The records START

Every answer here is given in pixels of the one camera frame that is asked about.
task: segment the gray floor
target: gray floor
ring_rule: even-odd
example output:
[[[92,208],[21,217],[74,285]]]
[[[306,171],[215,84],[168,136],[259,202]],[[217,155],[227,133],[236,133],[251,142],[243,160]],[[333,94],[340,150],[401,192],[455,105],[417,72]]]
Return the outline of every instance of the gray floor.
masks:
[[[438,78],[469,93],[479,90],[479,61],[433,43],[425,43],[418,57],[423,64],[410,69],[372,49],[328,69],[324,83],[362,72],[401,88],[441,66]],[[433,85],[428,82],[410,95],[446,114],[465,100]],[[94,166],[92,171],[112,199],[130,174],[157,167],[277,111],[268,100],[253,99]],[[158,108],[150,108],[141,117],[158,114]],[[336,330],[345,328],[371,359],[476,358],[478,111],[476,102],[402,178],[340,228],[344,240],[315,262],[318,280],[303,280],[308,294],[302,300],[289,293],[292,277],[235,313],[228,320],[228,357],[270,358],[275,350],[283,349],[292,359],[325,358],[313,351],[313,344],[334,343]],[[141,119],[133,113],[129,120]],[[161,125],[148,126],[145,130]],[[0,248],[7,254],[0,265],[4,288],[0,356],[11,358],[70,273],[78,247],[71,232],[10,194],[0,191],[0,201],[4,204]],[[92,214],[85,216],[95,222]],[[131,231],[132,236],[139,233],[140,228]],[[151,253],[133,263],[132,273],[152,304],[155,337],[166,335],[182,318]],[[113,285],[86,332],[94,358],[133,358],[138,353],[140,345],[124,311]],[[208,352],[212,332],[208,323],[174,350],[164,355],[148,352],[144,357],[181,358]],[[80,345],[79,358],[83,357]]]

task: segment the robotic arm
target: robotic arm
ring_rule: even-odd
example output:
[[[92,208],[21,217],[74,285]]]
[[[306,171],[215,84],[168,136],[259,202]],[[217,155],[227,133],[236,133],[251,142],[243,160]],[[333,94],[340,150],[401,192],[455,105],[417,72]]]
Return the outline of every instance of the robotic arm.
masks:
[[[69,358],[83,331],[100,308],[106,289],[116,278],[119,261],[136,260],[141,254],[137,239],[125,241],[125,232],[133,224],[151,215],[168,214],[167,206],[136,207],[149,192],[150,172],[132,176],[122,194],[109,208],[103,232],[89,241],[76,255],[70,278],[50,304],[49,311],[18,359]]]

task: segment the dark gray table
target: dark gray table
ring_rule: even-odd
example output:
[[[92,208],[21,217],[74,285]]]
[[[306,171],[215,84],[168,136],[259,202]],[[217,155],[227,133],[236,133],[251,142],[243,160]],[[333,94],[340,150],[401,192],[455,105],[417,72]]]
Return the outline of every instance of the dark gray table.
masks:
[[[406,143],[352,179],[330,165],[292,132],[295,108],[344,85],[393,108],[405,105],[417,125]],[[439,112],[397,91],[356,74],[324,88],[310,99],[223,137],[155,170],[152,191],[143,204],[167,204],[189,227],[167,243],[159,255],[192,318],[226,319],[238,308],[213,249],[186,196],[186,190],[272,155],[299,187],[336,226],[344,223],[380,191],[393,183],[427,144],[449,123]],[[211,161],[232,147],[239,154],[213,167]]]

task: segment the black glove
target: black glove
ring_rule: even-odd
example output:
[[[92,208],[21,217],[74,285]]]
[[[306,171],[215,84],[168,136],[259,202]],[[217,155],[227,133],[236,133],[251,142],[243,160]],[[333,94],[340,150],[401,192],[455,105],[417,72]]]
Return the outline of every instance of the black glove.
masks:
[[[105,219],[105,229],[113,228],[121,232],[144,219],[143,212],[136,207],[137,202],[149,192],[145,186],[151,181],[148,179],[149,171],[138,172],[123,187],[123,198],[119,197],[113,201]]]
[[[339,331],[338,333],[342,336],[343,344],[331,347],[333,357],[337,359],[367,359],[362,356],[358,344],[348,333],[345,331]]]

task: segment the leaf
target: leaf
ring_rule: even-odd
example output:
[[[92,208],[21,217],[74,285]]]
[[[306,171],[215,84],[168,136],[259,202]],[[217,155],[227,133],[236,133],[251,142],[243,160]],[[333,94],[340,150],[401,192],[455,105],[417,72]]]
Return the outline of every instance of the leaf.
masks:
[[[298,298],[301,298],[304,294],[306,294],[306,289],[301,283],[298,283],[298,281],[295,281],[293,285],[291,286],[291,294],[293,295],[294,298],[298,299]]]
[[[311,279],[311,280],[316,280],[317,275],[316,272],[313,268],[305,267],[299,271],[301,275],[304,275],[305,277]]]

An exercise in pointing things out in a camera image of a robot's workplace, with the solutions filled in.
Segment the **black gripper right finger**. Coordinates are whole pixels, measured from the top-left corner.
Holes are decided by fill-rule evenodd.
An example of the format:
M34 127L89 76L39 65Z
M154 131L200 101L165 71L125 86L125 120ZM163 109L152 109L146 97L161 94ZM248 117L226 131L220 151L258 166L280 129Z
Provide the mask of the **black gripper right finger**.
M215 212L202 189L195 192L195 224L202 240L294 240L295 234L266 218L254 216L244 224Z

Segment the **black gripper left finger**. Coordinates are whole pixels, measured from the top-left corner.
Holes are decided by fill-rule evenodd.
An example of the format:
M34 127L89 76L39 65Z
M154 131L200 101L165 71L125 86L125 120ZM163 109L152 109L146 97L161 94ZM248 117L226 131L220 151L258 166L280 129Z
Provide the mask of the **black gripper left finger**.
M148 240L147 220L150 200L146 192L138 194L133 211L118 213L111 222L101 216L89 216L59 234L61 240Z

The records END

Task statement
Each record must be output exactly, with none omitted.

Completed task
Every answer here is given in pixels of the one camera frame that is asked about.
task: segment the gray floor
target: gray floor
ring_rule: even-odd
example output:
[[[92,208],[21,217],[74,285]]]
[[[306,171],[215,84],[168,136],[259,202]],[[217,155],[227,133],[236,133],[251,142],[243,160]],[[333,94],[340,150],[401,192],[455,105],[417,72]]]
Return the outline of every instance of the gray floor.
masks:
[[[438,78],[469,93],[479,90],[479,61],[433,43],[425,43],[418,57],[423,64],[410,69],[372,49],[328,69],[324,83],[362,72],[401,88],[441,66]],[[433,85],[428,82],[410,95],[446,114],[465,100]],[[94,166],[92,171],[112,199],[130,174],[157,167],[277,111],[268,100],[253,99]],[[158,108],[150,108],[141,117],[158,114]],[[336,330],[345,328],[371,359],[476,358],[478,111],[476,102],[402,178],[340,228],[344,240],[315,262],[318,280],[303,280],[308,294],[302,300],[289,293],[292,277],[235,313],[228,320],[228,357],[270,358],[275,350],[283,349],[292,359],[325,358],[313,351],[313,344],[334,343]],[[141,119],[133,113],[129,120]],[[161,125],[148,126],[145,130]],[[0,248],[7,254],[0,265],[4,288],[0,356],[11,358],[70,273],[78,247],[71,232],[10,194],[0,191],[0,201],[4,204]],[[92,214],[85,216],[95,222]],[[131,231],[132,236],[139,233],[140,228]],[[151,253],[133,263],[132,273],[152,304],[155,337],[166,335],[182,318]],[[113,285],[86,332],[94,358],[133,358],[138,353],[140,345],[124,311]],[[208,352],[212,332],[208,323],[174,350],[164,355],[148,352],[144,357],[181,358]],[[80,345],[79,358],[83,357]]]

task: segment the robotic arm
target: robotic arm
ring_rule: even-odd
example output:
[[[92,208],[21,217],[74,285]]]
[[[306,171],[215,84],[168,136],[259,202]],[[217,155],[227,133],[236,133],[251,142],[243,160]],[[333,94],[340,150],[401,192],[455,105],[417,72]]]
Return the outline of every instance of the robotic arm.
masks:
[[[69,358],[83,331],[100,308],[106,289],[116,278],[119,261],[136,260],[141,254],[137,239],[125,241],[125,232],[133,224],[151,215],[168,214],[167,206],[136,207],[149,192],[150,172],[132,176],[122,194],[109,208],[103,232],[89,241],[76,255],[70,278],[50,304],[49,311],[18,359]]]

task: segment the dark gray table
target: dark gray table
ring_rule: even-odd
example output:
[[[92,208],[21,217],[74,285]]]
[[[306,171],[215,84],[168,136],[259,202]],[[217,155],[227,133],[236,133],[251,142],[243,160]],[[333,94],[340,150],[401,192],[455,105],[417,72]]]
Return the outline of every instance of the dark gray table.
masks:
[[[406,143],[352,179],[330,165],[292,132],[295,108],[344,85],[393,108],[405,105],[417,125]],[[439,112],[397,91],[356,74],[324,88],[310,99],[223,137],[155,170],[152,191],[143,204],[167,204],[189,227],[167,243],[159,255],[192,318],[226,319],[238,308],[213,249],[186,196],[186,190],[272,155],[299,187],[336,226],[344,223],[380,191],[393,183],[427,144],[449,123]],[[211,161],[232,147],[239,154],[213,167]]]

task: segment the black glove
target: black glove
ring_rule: even-odd
example output:
[[[92,208],[21,217],[74,285]]]
[[[306,171],[215,84],[168,136],[259,202]],[[217,155],[227,133],[236,133],[251,142],[243,160]],[[333,94],[340,150],[401,192],[455,105],[417,72]]]
Return the outline of every instance of the black glove.
masks:
[[[105,219],[105,229],[113,228],[121,232],[144,219],[143,212],[136,207],[137,202],[149,192],[145,186],[151,181],[148,179],[149,171],[138,172],[123,187],[123,198],[119,197],[113,201]]]
[[[339,331],[338,333],[342,336],[343,344],[331,347],[333,357],[337,359],[367,359],[362,356],[358,344],[348,333],[345,331]]]

task: segment the leaf
target: leaf
ring_rule: even-odd
example output:
[[[92,208],[21,217],[74,285]]]
[[[306,171],[215,84],[168,136],[259,202]],[[217,155],[227,133],[236,133],[251,142],[243,160]],[[333,94],[340,150],[401,192],[455,105],[417,72]]]
Return the outline of every instance of the leaf.
masks:
[[[298,298],[301,298],[304,294],[306,294],[306,289],[301,283],[298,283],[298,281],[295,281],[293,285],[291,286],[291,294],[293,295],[294,298],[298,299]]]
[[[311,279],[311,280],[316,280],[317,275],[316,272],[313,268],[305,267],[299,271],[301,275],[304,275],[305,277]]]

An exercise in pointing things out in a camera image of a robot's workplace, with the solutions filled in.
Segment the **black gripper right finger**. Coordinates are whole pixels, measured from the top-left corner.
Holes are decided by fill-rule evenodd.
An example of the format:
M34 127L89 76L39 65Z
M154 131L200 101L165 71L125 86L125 120ZM163 109L152 109L146 97L161 94ZM248 117L226 131L220 151L258 166L280 129Z
Provide the mask of the **black gripper right finger**.
M215 212L202 189L195 192L195 224L202 240L294 240L295 234L266 218L254 216L244 224Z

Segment the **black gripper left finger**. Coordinates are whole pixels, measured from the top-left corner.
Holes are decided by fill-rule evenodd.
An example of the format:
M34 127L89 76L39 65Z
M154 131L200 101L165 71L125 86L125 120ZM163 109L152 109L146 97L161 94ZM248 117L226 131L220 151L258 166L280 129Z
Provide the mask of the **black gripper left finger**.
M148 240L147 220L150 200L146 192L138 194L133 211L118 213L111 222L101 216L89 216L59 234L61 240Z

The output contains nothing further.